9.BÖLÜM

208 85 6
                                    
















Barkın' ın yanından ayrılmama hemen Lavin'in yanına ulaşmıştım.

Yanındayken "Noldu noldu!?" diye heyecanla sorarken eline şarj aletini bırakıyordum. Ona yolda ilerlerken konuşmak istediğimi söylemiştim, okula geç kalmak istemezdik.

Hızlı adımlarla okula doğru ilerlerken dediklerimi ciddiyetle dinliyordu, en sonunda cümlem bittiğinde içinde tuttuğu ne kadar kelime varsa hepsini söyledi.
Daha birkaç dakika önce Barkın'a karşı düşünceleri farklıydı belki de ama şimdi ondan nefret edecek raddeye gelmişti. Ben de beklemiyordum, böyle olacağını tabii ki de. Ama yine de Barkın'ı yeniden gördüğümden beri içime sinmeyen bir şeyler olduğunu biliyorum. Sanki bu söyledikleri bunun kanıtı gibiydi.

"Şerefsize bak ya!

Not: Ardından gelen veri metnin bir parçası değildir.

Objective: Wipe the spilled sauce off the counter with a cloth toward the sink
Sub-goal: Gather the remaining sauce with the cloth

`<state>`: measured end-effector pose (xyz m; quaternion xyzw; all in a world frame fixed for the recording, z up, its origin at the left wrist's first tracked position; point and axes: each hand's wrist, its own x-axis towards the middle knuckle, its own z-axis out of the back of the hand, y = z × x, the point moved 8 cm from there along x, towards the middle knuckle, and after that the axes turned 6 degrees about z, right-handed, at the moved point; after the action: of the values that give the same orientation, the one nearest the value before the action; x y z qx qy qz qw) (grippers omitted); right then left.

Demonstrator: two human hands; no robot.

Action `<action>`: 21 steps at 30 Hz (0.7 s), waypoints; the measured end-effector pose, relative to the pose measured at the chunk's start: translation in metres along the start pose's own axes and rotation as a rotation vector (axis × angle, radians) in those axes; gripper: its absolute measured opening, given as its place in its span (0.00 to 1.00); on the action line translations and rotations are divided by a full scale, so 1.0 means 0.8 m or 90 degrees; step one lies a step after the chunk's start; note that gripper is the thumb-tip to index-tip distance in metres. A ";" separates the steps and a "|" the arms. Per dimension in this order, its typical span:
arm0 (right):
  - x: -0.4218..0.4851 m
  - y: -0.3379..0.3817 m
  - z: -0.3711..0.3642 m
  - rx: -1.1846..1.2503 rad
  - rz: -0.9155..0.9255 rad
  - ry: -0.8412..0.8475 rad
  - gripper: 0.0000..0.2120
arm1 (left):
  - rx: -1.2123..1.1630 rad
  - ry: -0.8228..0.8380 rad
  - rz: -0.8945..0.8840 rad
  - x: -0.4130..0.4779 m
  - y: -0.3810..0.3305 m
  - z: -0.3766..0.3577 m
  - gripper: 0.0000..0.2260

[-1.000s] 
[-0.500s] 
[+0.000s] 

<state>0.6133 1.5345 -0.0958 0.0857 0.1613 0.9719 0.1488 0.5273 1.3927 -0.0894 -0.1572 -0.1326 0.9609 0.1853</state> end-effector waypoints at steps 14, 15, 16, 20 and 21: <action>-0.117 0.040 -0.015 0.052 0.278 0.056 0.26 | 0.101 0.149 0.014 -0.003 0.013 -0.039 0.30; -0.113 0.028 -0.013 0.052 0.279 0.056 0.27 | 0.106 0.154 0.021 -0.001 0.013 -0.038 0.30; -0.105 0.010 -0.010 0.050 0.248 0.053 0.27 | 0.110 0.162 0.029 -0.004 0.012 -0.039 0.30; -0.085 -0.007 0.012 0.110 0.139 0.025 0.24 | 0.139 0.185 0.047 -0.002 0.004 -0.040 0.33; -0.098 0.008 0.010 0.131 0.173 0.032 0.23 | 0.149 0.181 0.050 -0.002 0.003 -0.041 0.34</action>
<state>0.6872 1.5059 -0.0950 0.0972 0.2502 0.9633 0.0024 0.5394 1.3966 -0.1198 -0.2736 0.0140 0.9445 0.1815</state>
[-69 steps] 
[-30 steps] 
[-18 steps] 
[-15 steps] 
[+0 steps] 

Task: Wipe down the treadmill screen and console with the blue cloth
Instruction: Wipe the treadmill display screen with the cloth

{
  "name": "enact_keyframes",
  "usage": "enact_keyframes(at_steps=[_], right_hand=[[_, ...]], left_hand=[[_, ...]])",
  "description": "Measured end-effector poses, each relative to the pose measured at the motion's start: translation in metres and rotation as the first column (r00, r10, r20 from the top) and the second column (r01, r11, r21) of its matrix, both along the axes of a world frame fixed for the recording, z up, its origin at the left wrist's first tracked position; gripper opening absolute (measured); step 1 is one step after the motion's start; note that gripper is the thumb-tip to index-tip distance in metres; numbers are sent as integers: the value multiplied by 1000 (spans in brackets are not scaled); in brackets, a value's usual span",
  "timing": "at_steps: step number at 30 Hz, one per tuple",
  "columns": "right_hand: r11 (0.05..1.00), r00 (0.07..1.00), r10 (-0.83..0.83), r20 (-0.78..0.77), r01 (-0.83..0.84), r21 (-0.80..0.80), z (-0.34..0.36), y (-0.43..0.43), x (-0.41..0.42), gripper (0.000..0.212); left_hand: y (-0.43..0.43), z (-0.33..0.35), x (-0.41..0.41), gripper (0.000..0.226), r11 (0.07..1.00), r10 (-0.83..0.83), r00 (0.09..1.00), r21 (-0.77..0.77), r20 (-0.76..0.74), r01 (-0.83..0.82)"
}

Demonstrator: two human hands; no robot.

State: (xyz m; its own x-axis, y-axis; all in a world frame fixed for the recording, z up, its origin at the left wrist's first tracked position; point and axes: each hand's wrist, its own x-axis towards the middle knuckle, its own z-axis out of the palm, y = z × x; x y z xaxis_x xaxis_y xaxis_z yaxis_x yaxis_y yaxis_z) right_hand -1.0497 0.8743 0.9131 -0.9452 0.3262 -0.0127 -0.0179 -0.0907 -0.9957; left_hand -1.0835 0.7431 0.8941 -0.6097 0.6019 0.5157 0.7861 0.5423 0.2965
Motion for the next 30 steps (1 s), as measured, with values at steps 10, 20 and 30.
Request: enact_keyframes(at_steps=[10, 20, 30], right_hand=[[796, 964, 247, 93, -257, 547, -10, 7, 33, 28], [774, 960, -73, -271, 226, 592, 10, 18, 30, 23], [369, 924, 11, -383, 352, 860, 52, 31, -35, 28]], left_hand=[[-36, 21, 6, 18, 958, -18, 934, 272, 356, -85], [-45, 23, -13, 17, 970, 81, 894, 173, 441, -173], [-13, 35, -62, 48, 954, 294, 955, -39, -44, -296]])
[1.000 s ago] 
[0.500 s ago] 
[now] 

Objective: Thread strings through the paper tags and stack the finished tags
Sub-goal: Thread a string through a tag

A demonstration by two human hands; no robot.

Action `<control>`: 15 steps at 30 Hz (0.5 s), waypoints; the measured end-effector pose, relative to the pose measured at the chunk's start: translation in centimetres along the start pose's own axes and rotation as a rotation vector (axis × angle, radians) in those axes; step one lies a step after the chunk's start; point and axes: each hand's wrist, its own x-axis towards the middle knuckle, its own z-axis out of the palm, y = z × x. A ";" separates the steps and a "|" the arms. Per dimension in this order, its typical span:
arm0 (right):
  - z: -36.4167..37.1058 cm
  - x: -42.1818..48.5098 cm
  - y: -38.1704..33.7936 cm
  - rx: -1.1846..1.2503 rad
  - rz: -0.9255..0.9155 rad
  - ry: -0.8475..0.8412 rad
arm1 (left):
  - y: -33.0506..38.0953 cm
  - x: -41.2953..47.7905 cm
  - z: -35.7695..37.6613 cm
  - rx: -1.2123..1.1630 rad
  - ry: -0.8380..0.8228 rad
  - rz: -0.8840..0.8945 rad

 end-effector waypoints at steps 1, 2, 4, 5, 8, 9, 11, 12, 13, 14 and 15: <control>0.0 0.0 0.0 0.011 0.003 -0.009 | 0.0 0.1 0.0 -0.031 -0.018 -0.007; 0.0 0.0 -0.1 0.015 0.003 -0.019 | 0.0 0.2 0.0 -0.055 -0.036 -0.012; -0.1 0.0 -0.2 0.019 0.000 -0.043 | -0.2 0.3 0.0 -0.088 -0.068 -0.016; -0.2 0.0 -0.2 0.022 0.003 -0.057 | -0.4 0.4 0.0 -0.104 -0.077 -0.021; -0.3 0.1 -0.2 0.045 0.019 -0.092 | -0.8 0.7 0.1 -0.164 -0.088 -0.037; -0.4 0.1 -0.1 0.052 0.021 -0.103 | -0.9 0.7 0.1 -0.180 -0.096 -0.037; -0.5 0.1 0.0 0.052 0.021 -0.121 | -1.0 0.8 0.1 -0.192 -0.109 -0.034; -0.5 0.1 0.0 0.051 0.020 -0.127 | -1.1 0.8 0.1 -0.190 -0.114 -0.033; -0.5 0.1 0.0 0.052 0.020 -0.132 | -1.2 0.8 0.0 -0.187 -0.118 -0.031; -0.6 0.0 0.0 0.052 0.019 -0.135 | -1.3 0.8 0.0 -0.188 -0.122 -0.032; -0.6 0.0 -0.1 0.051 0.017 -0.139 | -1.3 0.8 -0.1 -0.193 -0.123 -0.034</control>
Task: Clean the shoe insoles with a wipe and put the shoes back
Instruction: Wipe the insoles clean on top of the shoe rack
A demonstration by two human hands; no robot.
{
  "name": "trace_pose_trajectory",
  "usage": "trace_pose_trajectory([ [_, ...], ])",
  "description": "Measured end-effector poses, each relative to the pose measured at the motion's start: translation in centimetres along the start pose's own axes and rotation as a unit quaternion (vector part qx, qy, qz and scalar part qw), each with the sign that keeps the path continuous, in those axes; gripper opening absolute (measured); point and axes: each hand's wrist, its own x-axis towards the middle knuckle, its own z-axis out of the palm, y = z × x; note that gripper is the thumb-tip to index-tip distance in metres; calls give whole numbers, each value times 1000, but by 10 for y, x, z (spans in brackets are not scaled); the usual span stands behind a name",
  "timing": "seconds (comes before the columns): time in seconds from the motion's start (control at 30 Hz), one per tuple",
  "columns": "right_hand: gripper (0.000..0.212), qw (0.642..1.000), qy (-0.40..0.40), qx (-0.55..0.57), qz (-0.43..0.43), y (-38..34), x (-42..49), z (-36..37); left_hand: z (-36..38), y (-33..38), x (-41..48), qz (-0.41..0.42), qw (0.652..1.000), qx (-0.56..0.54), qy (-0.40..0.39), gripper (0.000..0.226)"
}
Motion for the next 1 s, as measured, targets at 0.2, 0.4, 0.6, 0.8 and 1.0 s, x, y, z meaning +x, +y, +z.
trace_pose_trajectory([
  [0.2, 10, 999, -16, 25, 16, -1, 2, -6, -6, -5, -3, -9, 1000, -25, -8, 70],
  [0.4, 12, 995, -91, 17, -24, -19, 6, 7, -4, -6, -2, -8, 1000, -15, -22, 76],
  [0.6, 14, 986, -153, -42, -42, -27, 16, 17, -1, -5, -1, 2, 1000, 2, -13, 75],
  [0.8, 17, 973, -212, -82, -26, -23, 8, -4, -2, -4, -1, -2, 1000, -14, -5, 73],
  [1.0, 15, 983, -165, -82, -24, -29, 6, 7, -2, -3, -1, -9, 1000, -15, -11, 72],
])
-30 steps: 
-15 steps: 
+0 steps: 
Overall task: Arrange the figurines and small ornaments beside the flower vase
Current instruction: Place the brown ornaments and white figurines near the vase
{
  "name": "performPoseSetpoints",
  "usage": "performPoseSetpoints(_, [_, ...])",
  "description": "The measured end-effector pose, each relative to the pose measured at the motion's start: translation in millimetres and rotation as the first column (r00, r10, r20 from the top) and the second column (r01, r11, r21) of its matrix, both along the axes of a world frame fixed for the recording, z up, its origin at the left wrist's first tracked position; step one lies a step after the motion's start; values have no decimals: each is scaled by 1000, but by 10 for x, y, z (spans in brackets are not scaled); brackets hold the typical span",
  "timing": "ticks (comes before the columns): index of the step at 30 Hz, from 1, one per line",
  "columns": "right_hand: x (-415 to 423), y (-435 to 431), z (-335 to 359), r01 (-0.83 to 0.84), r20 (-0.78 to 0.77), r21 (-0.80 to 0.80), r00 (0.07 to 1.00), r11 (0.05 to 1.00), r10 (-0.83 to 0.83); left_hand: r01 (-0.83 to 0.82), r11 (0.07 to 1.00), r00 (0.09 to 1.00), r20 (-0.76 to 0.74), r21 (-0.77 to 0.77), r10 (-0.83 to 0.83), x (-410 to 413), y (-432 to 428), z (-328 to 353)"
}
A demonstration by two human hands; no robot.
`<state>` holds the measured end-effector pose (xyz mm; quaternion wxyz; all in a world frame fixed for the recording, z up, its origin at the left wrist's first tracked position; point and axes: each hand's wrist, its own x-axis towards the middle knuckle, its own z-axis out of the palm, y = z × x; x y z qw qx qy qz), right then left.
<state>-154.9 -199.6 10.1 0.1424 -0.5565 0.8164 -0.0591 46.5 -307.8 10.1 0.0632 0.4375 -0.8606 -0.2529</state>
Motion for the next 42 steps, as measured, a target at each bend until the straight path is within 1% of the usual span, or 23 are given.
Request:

Ne demek 'seni kullanmıyorlar değil mi?' adi herif!!"

Ve bunu gibi sövme ifadeleri, onu dinlerken bile artık Barkın ile ilgili daha fazla konuşmak istemiyordum.

İçimiz dışımız Barkın olmuştu yahu!

Okulun önüne geldiğimizde gördüğümle hemen sırıtmıştım.
Mavi ve Merih okulun önünde gülerek konuşuyordu.
Mavi gülerken onu hayranlıkla izleyen Merihten bihaber gibi görünüyordu.

Yanlarına hızlıca vardığımızda Lavin kaşlarını yalandan çatarak sanki gerçekten kızgınmış gibi suratı buruşmuştu "Mavi!" dedi acı vermeye çalıştığı sesiyle "Beni nasıl aldatırsın sen?!"

Mavi bir anda yanlarında belirdiğimizi görünce şaşkınlıktan gözlerini kırpıştırdı, ardından Lavin'in dediğini duyduğunda hemen yanına gidip gülerek sarılmıştı.

Merih'in de o an kısıkça "Noluyo lan!?" dediğini duymuştum.

Kıkırdadım.

Günümün güzel geçeceğine dair ilk sinyalimi almış gibiydim.

Umarım böyle devam ederdi.

***

Bugünkü derslerin son saatlerini geçirirken, öğle arasından sonraki dersimize ulaşmıştık.

Dersimiz ingilizceydi, Munzur hoca ile idi yani.

Lavin ve Mavi ile sınıflarımıza geri dönerken bugünkü dersimizde neler olabileceğini düşünüyordum.
Tekrardan eğlenerek geçireceğimiz kesindi ama onu biliyordum.

***

Ders başlamıştı.

Kitaptan takip ettiğim ingilizce sözcüklere bakarken, anlamını bilmediklerimin altını çiziyordum.

Munzur hocanın istediği bir şeydi bu da elbette.
Sağ sayfada olan resime gözüm çarpınca istemsizce gülümsedim hüzünle.

Çocuk parkı resmi vardı.

Ve bunun ben de anısı vardı.

Geçmiş...

Geçmişe geri dönmek isterdim..

O zamanki anılarıma dönmek ve bir daha hiç çıkmamak isterdim.